What is required: Only one stretch of the data is wanted: the line containing "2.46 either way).", the line containing "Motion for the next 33", and every line between them, copied exactly.

Stored dataset items:
----------------------------------------
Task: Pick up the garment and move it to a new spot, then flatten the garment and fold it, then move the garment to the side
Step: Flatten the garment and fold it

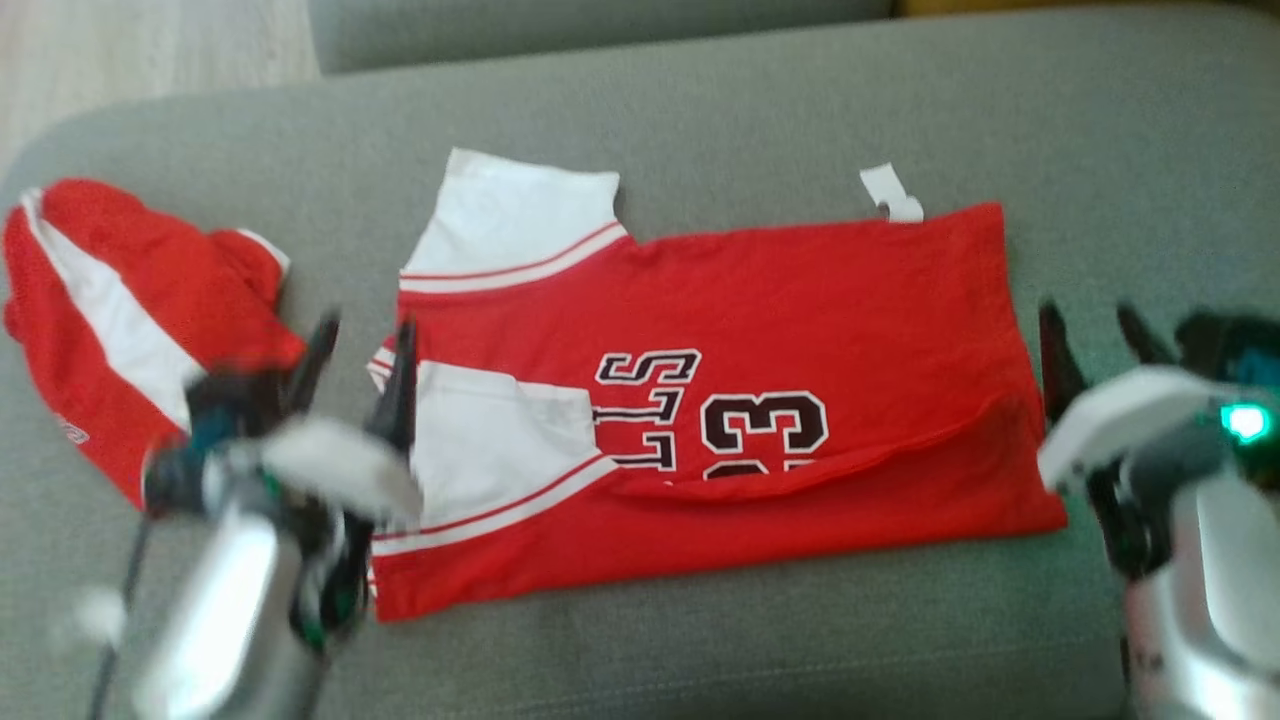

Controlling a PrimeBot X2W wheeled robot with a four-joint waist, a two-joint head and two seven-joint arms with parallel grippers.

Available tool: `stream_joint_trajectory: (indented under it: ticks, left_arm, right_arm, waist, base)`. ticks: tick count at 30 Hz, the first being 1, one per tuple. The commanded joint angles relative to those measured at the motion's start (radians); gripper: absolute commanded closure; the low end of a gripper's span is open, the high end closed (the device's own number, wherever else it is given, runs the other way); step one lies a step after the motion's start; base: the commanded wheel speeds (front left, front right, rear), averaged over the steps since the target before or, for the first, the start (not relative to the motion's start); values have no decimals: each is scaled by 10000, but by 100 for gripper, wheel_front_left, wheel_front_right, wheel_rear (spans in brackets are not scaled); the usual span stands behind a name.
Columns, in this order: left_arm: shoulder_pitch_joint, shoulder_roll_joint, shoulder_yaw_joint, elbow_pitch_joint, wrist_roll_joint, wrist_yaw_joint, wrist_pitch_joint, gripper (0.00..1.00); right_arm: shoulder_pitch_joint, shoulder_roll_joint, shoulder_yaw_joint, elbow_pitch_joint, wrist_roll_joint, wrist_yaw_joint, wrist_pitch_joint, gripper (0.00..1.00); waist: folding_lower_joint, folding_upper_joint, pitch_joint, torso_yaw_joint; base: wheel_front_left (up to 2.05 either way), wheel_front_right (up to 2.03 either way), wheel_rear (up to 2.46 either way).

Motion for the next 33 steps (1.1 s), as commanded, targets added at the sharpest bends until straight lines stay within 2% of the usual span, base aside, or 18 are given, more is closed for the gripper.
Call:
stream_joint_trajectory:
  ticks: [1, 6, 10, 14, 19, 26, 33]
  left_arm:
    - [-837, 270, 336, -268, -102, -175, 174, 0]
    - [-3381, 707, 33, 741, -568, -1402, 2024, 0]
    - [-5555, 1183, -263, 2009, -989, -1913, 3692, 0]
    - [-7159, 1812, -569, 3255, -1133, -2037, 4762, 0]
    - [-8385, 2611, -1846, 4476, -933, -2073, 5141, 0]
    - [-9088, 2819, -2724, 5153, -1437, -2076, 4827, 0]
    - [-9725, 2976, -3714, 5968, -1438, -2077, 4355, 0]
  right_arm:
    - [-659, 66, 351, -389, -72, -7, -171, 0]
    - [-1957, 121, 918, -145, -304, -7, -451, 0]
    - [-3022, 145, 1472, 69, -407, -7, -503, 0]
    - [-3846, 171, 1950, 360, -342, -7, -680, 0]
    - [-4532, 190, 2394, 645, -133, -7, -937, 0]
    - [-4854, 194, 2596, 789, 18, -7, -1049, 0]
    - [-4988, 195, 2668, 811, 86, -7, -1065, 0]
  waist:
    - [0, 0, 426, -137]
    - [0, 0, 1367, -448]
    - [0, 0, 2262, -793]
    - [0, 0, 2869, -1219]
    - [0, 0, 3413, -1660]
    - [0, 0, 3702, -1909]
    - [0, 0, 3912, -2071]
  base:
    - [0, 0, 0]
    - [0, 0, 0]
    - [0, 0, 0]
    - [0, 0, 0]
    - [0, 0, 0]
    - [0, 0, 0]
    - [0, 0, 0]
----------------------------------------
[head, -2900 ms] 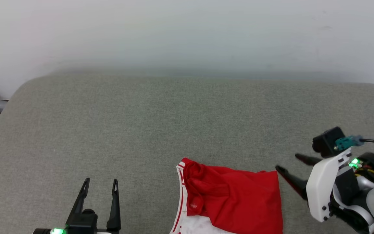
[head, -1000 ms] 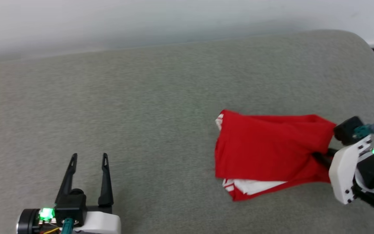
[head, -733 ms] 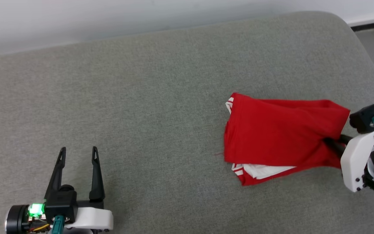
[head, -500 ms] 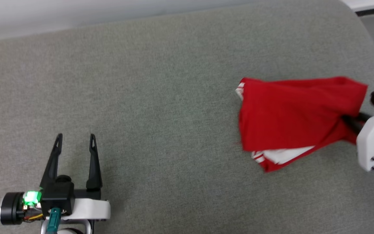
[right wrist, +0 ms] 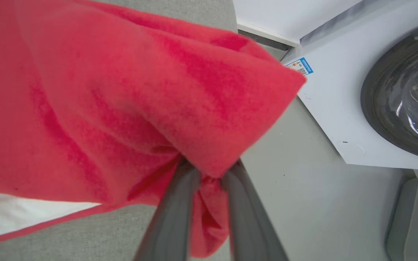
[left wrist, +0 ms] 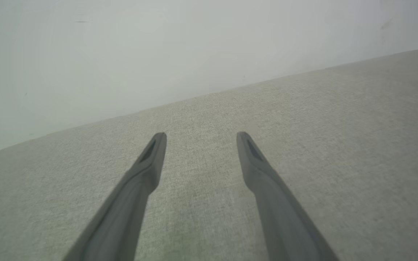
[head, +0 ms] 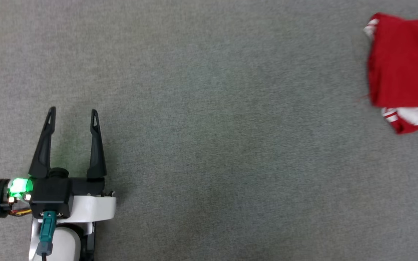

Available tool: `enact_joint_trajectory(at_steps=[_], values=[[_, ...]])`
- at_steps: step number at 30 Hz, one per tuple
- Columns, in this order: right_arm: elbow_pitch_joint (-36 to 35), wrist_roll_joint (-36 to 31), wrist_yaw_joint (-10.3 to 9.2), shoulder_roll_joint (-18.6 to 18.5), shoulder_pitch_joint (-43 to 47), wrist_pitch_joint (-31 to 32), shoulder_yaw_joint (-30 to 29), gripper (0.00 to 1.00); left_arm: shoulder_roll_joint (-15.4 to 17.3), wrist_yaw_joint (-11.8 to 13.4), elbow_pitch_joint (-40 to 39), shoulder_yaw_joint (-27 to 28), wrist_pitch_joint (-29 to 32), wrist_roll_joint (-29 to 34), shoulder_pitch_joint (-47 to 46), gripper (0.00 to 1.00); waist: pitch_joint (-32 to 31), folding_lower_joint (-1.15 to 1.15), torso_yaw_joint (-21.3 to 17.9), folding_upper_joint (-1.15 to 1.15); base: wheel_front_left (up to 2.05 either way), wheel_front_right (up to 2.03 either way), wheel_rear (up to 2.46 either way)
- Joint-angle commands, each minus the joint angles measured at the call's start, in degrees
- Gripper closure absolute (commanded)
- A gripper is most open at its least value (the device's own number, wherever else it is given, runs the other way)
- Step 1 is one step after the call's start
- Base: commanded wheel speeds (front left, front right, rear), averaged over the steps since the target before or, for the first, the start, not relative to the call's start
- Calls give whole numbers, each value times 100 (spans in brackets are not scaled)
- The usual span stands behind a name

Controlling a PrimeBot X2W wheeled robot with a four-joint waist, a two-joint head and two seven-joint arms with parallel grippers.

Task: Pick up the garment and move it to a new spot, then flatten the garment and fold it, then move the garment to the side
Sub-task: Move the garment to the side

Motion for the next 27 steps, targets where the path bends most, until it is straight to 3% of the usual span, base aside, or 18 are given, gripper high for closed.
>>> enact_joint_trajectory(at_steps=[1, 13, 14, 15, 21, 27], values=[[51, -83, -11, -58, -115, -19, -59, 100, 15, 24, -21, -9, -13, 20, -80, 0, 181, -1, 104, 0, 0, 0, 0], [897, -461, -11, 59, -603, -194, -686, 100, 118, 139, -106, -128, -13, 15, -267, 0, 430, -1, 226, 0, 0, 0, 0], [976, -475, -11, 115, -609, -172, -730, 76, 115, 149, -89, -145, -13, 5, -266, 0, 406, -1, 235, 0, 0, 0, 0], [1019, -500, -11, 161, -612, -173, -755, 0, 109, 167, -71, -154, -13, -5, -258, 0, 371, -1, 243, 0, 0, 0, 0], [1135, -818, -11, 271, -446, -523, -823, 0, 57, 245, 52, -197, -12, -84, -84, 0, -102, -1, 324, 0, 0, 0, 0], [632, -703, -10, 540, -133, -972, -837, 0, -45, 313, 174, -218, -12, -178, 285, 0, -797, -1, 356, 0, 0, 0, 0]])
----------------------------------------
Task result:
Columns, in this order: left_arm: shoulder_pitch_joint, shoulder_roll_joint, shoulder_yaw_joint, elbow_pitch_joint, wrist_roll_joint, wrist_yaw_joint, wrist_pitch_joint, gripper (0.00..1.00); right_arm: shoulder_pitch_joint, shoulder_roll_joint, shoulder_yaw_joint, elbow_pitch_joint, wrist_roll_joint, wrist_yaw_joint, wrist_pitch_joint, gripper (0.00..1.00); waist: folding_lower_joint, folding_upper_joint, pitch_joint, torso_yaw_joint; base: wheel_front_left (up to 2.05 either way), wheel_front_right (up to 2.03 either way), wheel_rear (up to 2.46 either way).

Motion for the next 33 steps (1.1 s), as commanded, targets added at the sharpest bends until straight lines stay within 2% of the usual span, base aside, or 18 are given, more is closed for the gripper.

This exercise has now been fully answered.